The goal from the beginning in Iraq was WMDs...a goal which will never materialize, even if Iraq changes it's name to "Happy Democracy Land!"

The goal in Iraq was regime change. You seem to have forgotten that even up to three days before the invasion Saddam was offered the chance to take his sons and leave Iraq, avoiding the invasion altogether. Selective memory seems to be caused by the chanting of, “where are the WMD?!”

I fail to see how my methodology is any more misleading than that of the administration during the course of this conflict.

You don’t hold yourself to a very high standard then if you only want to argue as well as they do.

The pie was already cooked and sitting on the window sill...we took it and threw it against a brick wall. Pretty dumb, considering we didn't have to. I already stated what it's costing us.

I do not think rebuilding the infastructure to acceptable levels is possible while we are there. Maybe the Iraqi's will stop killing each other and do it, but we're not helping the situation one bit.

The pie was already cooking? If you mean Iraq was already falling, I disagree.

As to the not being able to rebuild infrastructure, there is no conclusive evidence to say otherwise. Where is the evidence that says what you suspect is unalterable? If we leave now and things get worse there instead of better, would you advocate going back then? If not, why not? Are you really arguing for the benefit of the Iraqi people for us to leave or are you simply looking for a cop-out like Reagan did in Lebanon?

Perhaps the game shouldn't have been started in the first place?

The game was already being played. Even Clinton talked about regime change in Iraq, it goes all the way back to Bush Sr. (although Bush Sr. didn’t talk about doing it himself, the pollsters then talked about why didn’t he do it then, saying he should have. Advocating the big push for Baghdad then, saying we could have done it and been done with it then… IF this after the war travesty happened THEN, who then would have been in the frying pan for that blunder? The truth is war critics go on both sides, saying, “Bush Sr. didn’t go far enough, Clinton didn’t go far enough with just cruise missile and so on and so forths” And then turning around a few years later and saying, “Bush W has gone too far what was he thinking! We liked it the other way better…”

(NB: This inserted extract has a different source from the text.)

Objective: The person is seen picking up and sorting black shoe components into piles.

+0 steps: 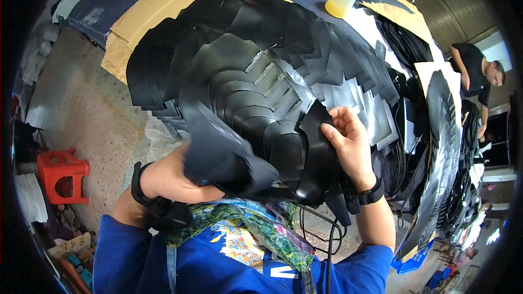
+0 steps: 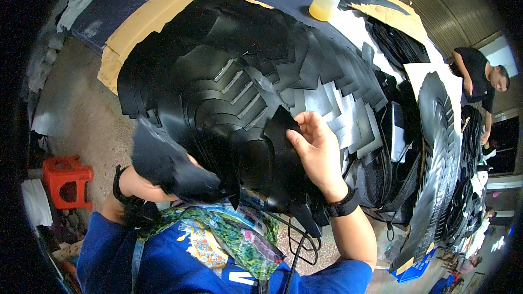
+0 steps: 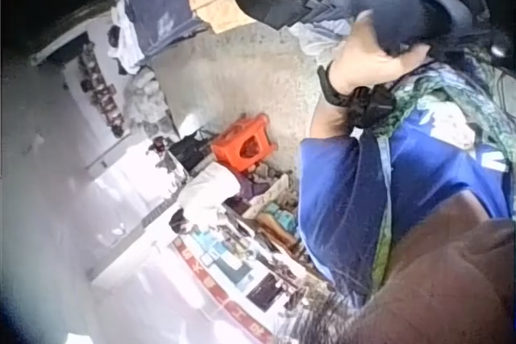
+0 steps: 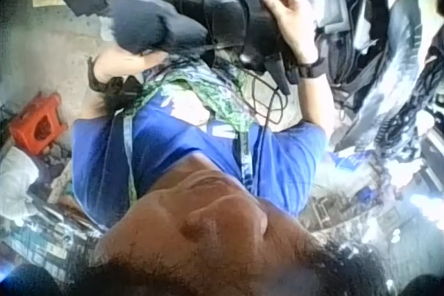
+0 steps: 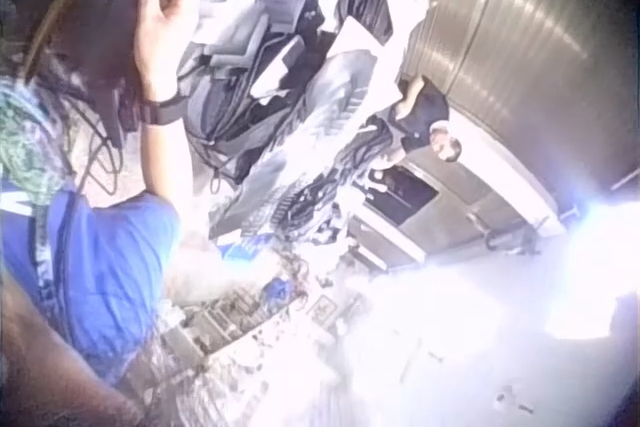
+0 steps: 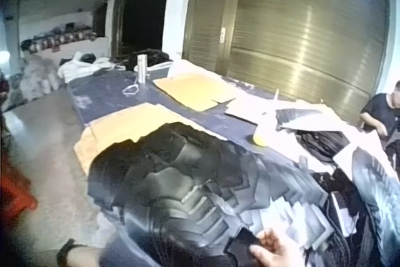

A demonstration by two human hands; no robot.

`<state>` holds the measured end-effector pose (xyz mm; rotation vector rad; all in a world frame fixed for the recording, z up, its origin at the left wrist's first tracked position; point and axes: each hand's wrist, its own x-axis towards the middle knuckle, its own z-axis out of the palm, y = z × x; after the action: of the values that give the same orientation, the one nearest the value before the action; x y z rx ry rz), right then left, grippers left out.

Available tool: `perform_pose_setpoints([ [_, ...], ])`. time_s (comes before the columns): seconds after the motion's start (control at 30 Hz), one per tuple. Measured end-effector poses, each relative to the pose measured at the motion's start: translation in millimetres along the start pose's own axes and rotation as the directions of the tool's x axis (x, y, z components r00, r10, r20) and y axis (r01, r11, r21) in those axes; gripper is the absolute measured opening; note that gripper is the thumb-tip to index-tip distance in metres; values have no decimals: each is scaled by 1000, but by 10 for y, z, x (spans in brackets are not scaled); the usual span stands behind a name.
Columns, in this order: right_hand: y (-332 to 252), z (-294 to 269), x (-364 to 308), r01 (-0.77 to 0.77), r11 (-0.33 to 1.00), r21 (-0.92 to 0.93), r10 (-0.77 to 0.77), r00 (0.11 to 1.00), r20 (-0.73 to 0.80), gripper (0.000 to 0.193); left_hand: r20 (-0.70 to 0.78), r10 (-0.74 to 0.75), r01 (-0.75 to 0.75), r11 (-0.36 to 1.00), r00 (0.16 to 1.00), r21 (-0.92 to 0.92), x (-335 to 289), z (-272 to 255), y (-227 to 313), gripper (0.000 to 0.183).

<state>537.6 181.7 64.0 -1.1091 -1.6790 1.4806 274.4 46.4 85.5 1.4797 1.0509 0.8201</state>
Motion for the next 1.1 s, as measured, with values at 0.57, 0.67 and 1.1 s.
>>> perform_pose_setpoints([
  [0.57,83,76,28,37,999,-39,-41,994,-106,24,377,302,-483,529,876,698,704,187,111,24],
  [0.67,91,80,36,34,999,-34,-38,993,-112,24,365,306,-476,530,879,702,808,194,73,21],
  [1.1,30,116,23,209,790,-577,-300,952,-66,30,402,102,-376,614,910,694,974,163,99,39],
])
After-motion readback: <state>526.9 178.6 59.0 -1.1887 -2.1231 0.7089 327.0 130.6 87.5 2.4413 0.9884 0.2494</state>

Just more Monday morning critiquing …

You seem to believe that our relations with our close allies will one day be as amicable as they once were...I do not see any evidence of that.

Alliances with Germany and Australia seem to be coming along fine. Poland, S. Korea and Japan, etc., what’s the problem? Do you singularly want just the western European countries as alliances?

Nation-building in two unstable states...while simultaneously dealing with increased nuclear threats, and a general lack of military flexibility.

I would say getting China and the other four countries to deal with N. Korea is coming along fine. And the EU seems to be seriously recognizing the threat of Iran along with the UN finally. Would you rather the US was the entire world’s Police force and go it alone or didn’t you say we should have allies and good will of others to help us get things done?

I keep seeing arguments about Afghanistan...but again, I feel that that nation should be our principle focus.

Afghanistan is not under US command, the Alliance is in charge of the forces there.
Dododecapod
18-11-2006, 15:33
One point I want to reply to:

If we weren't in Iraq, where do you suppose they would be choosing to fight??

Hmm - Saudi Arabia (our bases there), Israel, Egypt, Lebanon, Turkey, Chechnya, Pakistan...There are a lot of places they could be fighting, and almost all of them at our expense, either directly or indirectly.

Incidentally, this is also the main reason we cannot afford to fold in Iraq now. If we do, our opposition will assume we will always fold. Worse, they might be right.